---- Available records

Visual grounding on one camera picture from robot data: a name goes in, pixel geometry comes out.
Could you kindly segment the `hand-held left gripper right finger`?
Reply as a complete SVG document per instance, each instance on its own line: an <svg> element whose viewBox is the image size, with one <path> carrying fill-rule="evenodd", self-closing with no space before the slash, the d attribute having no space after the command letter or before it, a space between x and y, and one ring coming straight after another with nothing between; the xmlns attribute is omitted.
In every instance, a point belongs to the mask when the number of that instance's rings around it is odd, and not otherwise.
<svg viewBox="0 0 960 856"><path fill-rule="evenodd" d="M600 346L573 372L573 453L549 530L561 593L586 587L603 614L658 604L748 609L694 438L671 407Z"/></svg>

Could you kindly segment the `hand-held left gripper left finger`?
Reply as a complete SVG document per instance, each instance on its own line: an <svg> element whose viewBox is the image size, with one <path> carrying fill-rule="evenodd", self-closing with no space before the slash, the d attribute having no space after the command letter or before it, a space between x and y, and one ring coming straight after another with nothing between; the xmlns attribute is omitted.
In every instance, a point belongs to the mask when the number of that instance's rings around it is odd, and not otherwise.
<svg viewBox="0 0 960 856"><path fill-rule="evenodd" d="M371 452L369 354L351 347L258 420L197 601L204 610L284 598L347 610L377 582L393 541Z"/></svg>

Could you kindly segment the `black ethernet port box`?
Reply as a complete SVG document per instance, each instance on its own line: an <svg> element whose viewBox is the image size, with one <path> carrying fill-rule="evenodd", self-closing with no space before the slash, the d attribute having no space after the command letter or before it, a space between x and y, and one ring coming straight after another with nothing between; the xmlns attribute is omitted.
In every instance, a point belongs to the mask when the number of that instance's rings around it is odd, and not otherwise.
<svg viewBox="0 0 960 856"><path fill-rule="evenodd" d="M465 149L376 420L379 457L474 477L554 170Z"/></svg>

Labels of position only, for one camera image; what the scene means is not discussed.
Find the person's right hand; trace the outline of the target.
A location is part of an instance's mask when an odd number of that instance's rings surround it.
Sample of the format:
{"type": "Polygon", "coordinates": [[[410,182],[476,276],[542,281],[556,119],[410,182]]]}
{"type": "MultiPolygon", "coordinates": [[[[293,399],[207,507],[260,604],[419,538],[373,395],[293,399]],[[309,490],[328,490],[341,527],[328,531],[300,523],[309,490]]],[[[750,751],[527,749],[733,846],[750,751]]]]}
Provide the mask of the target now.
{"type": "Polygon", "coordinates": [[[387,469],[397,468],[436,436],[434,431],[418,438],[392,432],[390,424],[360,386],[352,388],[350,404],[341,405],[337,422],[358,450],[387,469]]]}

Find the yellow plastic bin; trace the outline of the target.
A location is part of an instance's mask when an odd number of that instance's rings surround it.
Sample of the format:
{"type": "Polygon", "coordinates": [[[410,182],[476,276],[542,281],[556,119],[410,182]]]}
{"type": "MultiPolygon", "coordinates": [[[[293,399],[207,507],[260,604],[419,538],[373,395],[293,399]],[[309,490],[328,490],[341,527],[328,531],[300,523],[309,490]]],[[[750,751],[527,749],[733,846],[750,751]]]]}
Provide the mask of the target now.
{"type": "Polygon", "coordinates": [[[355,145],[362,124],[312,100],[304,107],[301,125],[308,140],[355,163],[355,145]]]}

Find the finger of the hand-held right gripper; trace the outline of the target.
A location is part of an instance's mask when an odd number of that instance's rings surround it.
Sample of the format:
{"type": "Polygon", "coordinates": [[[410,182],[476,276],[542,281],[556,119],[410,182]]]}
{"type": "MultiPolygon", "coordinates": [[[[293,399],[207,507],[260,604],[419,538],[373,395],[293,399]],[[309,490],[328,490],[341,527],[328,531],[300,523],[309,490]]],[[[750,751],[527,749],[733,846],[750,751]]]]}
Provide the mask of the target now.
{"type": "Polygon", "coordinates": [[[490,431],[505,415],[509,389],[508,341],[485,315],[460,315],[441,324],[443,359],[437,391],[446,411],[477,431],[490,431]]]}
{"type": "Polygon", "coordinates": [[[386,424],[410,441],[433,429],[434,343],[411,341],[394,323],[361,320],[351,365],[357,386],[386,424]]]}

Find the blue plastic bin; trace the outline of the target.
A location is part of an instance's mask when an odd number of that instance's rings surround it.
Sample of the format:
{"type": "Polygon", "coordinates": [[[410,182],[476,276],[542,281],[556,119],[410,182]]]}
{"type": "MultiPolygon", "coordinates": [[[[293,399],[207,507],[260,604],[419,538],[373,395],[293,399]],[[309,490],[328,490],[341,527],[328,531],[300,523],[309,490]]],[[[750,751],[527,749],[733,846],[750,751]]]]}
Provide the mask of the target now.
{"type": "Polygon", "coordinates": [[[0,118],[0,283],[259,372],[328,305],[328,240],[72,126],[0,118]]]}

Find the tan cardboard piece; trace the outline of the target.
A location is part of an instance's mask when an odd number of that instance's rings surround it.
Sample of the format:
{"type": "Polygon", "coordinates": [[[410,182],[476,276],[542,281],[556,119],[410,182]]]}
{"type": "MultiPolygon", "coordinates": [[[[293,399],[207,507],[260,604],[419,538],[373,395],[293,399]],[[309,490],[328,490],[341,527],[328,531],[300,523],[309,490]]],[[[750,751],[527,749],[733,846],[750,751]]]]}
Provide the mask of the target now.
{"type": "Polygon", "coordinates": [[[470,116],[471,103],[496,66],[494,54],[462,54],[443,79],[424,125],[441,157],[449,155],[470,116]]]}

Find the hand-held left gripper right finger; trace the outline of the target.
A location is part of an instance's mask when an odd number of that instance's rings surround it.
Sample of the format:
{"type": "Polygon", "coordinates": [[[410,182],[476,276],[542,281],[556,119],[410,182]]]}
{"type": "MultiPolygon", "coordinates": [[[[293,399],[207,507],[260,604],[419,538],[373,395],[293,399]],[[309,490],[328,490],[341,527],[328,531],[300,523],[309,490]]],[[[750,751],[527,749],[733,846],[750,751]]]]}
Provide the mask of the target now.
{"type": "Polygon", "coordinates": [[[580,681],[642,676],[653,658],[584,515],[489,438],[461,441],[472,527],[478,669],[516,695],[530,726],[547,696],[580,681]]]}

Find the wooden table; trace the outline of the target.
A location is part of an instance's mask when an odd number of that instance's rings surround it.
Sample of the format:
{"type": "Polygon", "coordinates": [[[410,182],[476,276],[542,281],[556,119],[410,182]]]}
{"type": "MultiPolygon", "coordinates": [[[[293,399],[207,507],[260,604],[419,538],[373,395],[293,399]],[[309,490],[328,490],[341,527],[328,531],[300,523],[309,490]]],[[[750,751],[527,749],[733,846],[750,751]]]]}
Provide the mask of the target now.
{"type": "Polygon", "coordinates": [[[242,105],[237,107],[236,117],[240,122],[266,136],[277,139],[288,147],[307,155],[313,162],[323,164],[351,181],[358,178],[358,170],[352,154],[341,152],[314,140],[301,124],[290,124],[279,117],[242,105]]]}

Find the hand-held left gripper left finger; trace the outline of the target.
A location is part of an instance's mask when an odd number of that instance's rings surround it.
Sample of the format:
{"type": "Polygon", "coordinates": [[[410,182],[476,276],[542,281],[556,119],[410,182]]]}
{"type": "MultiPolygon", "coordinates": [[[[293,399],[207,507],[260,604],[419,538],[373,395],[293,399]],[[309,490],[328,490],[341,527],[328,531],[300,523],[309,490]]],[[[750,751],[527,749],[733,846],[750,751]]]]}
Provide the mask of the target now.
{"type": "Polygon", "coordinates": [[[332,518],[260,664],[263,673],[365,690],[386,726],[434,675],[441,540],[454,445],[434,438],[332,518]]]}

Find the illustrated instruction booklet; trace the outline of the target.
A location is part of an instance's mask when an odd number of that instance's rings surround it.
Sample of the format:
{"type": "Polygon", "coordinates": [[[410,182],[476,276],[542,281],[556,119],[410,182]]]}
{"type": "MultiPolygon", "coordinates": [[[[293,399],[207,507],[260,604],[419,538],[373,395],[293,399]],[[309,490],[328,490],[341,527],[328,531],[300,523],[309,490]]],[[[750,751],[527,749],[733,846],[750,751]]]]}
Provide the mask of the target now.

--------

What is expected: Count the lines above in which the string "segment" occurs. Give that number and nothing else.

Exercise result: 3